Old-Fashioned Courtesy

The long procession of cars stretched for three city blocks. We were near the end of the line. After we passed the intersection, the motorcycle police escort raced around us to the next intersection.

Out of respect, cars all along the small town streets pulled to the side of the road.

When we finally turned into the cemetery entrance, a uniformed officer stood at attention beside the road. He saluted each vehicle. True old-fashioned respect.

People came from multiple states for this man’s funeral: Washington, California, Indiana, Missouri, Kansas, Oklahoma, and Texas. In our cities we usually reserve such ceremony only for dignitaries. Who was this man that all these people had come to honor him?

Nobody. Nobody important to anyone other than his friends and family. Annie’s family.

In many smaller communities, the police escort through town is still a courtesy extended to the grieving family and friends. The courtesy allows the entire party to arrive at the cemetery in a timely manner and not miss the graveside service.

Due to circumstances beyond our control, we arrived late to the cemetery. The funeral director was alerted to our arrival. He came forward to assist Annie. With his help, the crowd parted for Annie as she slowly pushed her walker through. The wife of Annie’s brother assisted Annie to a reserved seat beside the grave.

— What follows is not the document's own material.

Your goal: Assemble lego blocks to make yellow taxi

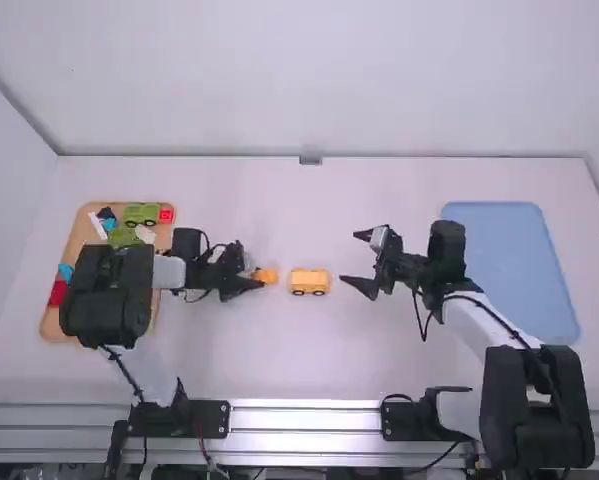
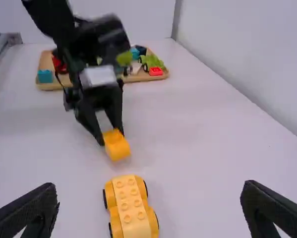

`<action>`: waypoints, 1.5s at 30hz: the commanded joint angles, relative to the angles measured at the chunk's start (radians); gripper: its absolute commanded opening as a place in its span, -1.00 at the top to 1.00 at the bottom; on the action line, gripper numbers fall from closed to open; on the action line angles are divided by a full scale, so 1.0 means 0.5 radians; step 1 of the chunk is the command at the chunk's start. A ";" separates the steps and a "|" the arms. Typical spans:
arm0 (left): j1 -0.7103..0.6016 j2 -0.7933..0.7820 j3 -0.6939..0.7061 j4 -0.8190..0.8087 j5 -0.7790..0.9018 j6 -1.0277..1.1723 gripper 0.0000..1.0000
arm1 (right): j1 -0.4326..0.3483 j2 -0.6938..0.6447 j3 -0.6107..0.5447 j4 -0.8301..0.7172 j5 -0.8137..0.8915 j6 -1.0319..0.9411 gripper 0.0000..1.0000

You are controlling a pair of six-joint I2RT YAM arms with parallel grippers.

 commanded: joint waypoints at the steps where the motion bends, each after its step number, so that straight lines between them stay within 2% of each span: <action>1: -0.051 -0.182 0.031 -0.108 0.076 0.083 0.54 | 0.072 0.027 -0.085 -0.045 0.198 -0.198 -0.96; 4: -0.086 -0.301 0.036 -0.195 0.076 0.107 0.56 | 0.162 0.120 -0.151 0.050 0.307 -0.203 -0.96; 7: -0.102 -0.399 0.036 -0.230 0.077 0.101 0.56 | 0.261 0.308 -0.199 0.277 0.349 -0.202 -0.97; 11: -0.125 -0.436 0.036 -0.234 0.163 0.088 0.58 | 0.272 0.610 -0.192 0.618 0.253 -0.201 -0.96; 14: -0.158 -0.436 0.035 -0.246 0.227 0.086 0.61 | 0.265 0.902 -0.085 0.787 0.139 -0.201 -0.96; 22: -0.314 -0.436 0.035 -0.164 0.111 -0.013 0.69 | 0.333 1.410 0.276 0.797 0.006 -0.307 -0.97; 26: -0.365 -0.436 0.035 -0.078 0.035 -0.167 0.69 | 0.363 1.513 0.366 0.771 0.005 -0.301 -0.97; 35: -0.390 -0.423 0.031 -0.053 0.021 -0.175 0.68 | 0.445 1.669 0.442 0.760 0.016 -0.360 -0.98; 36: -0.385 -0.412 0.031 -0.043 0.021 -0.175 0.73 | 0.446 1.670 0.438 0.764 0.017 -0.359 -1.00; 38: -0.380 -0.396 0.032 -0.038 0.020 -0.175 0.75 | 0.436 1.673 0.437 0.762 0.014 -0.359 -0.94; 41: -0.391 -0.337 0.032 0.006 0.022 -0.177 0.78 | 0.423 1.680 0.437 0.749 0.002 -0.433 -0.71; 45: -0.391 -0.255 0.032 0.127 0.022 -0.306 0.78 | 0.424 1.680 0.436 0.745 0.001 -0.440 -0.63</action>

Common Courtesy. What a gracious thing.

The service began. Annie’s niece and nephew sang a lovely duet. To paraphrase some of the words by G.M. Eldridge:

“In the moment Jesus appears and the light from heaven shines. I’ll forget every fear, every pain I’ll leave behind. Then I’ll see Jesus as He is and I’ll know him as I’m known. Every tear wiped away when I go home.” http://shorturl.at/bgzX4

How long will it be before it is Annie’s turn to go home?

We will all make a final trip someday. I pray you will choose Jesus before then, just as Annie and her brother did.